Here is the story...(MSNBC)
Old dogs can learn new tricks - with help
Exercise, diet helps keep elderly canines spry, study finds
Updated: 6:07 p.m. ET Jan. 18, 2005 WASHINGTON - Exercise and a diet fortified with vitamins, fruits and vegetables helped older dogs learn new tricks and kept them spry in an experiment that scientists said could teach humans a thing or two.
Beagles given either the fortified diet, regular exercise or both did much better in learning new tricks than dogs fed regular chow and allowed to lie around more, the researchers reported on Tuesday.
Dogs are similar to humans in their dietary needs and the way they digest food, so the findings have implication for people, said Molly Wagster of the National Institute on Aging, which funded the study.
Dogs also can develop memory and learning problems as they age in much the same way people do.
Lessons for humans
"This research brings a note of optimism that there are things that we can do that may significantly improve our cognitive health," Wagster said in a statement.

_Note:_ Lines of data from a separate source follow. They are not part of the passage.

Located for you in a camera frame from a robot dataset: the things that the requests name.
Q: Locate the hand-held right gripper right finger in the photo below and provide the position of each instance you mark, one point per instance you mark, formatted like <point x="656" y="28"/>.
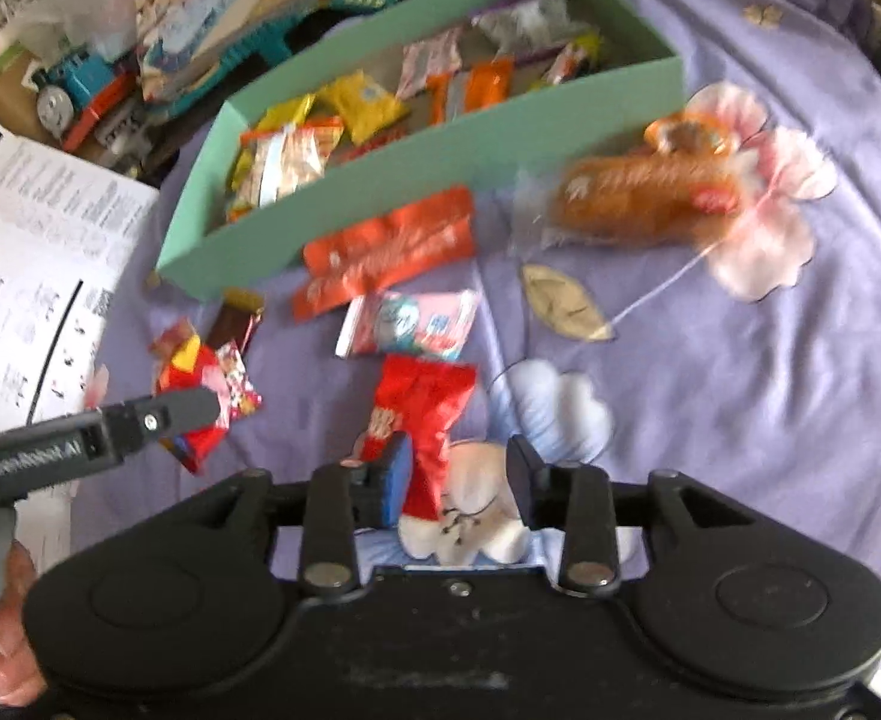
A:
<point x="521" y="474"/>

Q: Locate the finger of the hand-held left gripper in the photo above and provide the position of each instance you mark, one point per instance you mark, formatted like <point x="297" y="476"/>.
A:
<point x="170" y="412"/>

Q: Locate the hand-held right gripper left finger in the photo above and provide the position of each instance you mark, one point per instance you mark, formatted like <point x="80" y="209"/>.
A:
<point x="399" y="481"/>

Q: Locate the colourful red snack packet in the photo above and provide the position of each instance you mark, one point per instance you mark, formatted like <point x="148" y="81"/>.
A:
<point x="212" y="390"/>

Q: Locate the mint green cardboard box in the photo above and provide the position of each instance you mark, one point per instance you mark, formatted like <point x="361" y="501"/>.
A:
<point x="440" y="157"/>

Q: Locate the pink candy packet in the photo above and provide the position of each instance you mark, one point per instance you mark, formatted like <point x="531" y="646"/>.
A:
<point x="429" y="60"/>

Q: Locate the person's left hand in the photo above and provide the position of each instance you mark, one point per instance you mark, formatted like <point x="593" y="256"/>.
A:
<point x="13" y="652"/>

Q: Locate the brown chocolate packet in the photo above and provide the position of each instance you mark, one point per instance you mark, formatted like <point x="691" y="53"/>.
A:
<point x="234" y="315"/>

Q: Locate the pink and white snack packet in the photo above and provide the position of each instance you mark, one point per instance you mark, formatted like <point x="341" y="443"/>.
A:
<point x="410" y="326"/>

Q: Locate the white printed paper sheet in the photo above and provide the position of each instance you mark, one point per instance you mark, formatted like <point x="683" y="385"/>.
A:
<point x="28" y="262"/>

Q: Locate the purple flower blanket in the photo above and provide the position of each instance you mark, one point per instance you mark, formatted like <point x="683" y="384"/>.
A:
<point x="710" y="390"/>

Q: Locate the long orange-red snack packet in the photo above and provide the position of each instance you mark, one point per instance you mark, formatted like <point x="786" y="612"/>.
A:
<point x="388" y="247"/>

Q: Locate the clear orange-edged snack packet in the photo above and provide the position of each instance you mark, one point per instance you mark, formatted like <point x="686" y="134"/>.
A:
<point x="290" y="165"/>

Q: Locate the bread in clear wrapper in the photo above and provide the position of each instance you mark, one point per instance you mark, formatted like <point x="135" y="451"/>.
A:
<point x="643" y="199"/>

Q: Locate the small yellow snack packet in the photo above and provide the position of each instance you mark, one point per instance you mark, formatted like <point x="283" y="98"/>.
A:
<point x="283" y="114"/>

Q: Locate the blue toy train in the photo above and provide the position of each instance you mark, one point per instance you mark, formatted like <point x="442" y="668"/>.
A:
<point x="80" y="94"/>

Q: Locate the shiny yellow snack packet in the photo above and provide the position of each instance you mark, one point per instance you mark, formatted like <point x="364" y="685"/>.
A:
<point x="362" y="105"/>

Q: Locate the small orange jelly packet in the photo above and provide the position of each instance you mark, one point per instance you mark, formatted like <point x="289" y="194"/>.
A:
<point x="684" y="135"/>

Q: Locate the stack of picture books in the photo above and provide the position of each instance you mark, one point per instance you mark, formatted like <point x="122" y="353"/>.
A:
<point x="215" y="7"/>

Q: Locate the clear plastic bag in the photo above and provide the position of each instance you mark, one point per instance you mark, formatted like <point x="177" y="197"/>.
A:
<point x="58" y="11"/>

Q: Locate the clear purple-edged snack packet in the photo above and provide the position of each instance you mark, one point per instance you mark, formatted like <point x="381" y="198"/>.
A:
<point x="527" y="19"/>

"The combination of an antioxidant diet and lots of cognitive stimulation - which was almost the equivalent of going to school every day - really did improve brain function in these animals," added Elizabeth Head of the University of California at Irvine, who worked on the study.
"We're excited about these findings because the interventions themselves are relatively simple and might be easily translated into clinical practice for people."
It's official: Eat less, get more exercise
For the study, Head, William Milgram of the University of Toronto in Canada and colleagues studied 48 older beagles over two years.
Writing in the ">journal Neurobiology of Aging, they said they divided the dogs into four groups that got either standard care; a diet supplemented with tomatoes, carrot granules, citrus pulp, spinach flakes and supplements; standard care plus extra exercise and play; or the special diet and the special play and exercise regime.
A second set of 17 dogs aged 1 to 3 got either a standard or fortified diet.
Tests included having to find a hidden treat. The older dogs clearly benefited from the special diet and the special exercise program, the researchers said.
All 12 of the older beagles that got a supplemented diet and exercise could solve a difficult problem, compared to eight of 10 dogs that got the enriched diet alone and two of eight dogs that got no special treatment.
Last week the U.S. government issued new guidelines that encouraged Americans to eat more fruits and vegetables and to exercise for at least an hour a day to improve their health.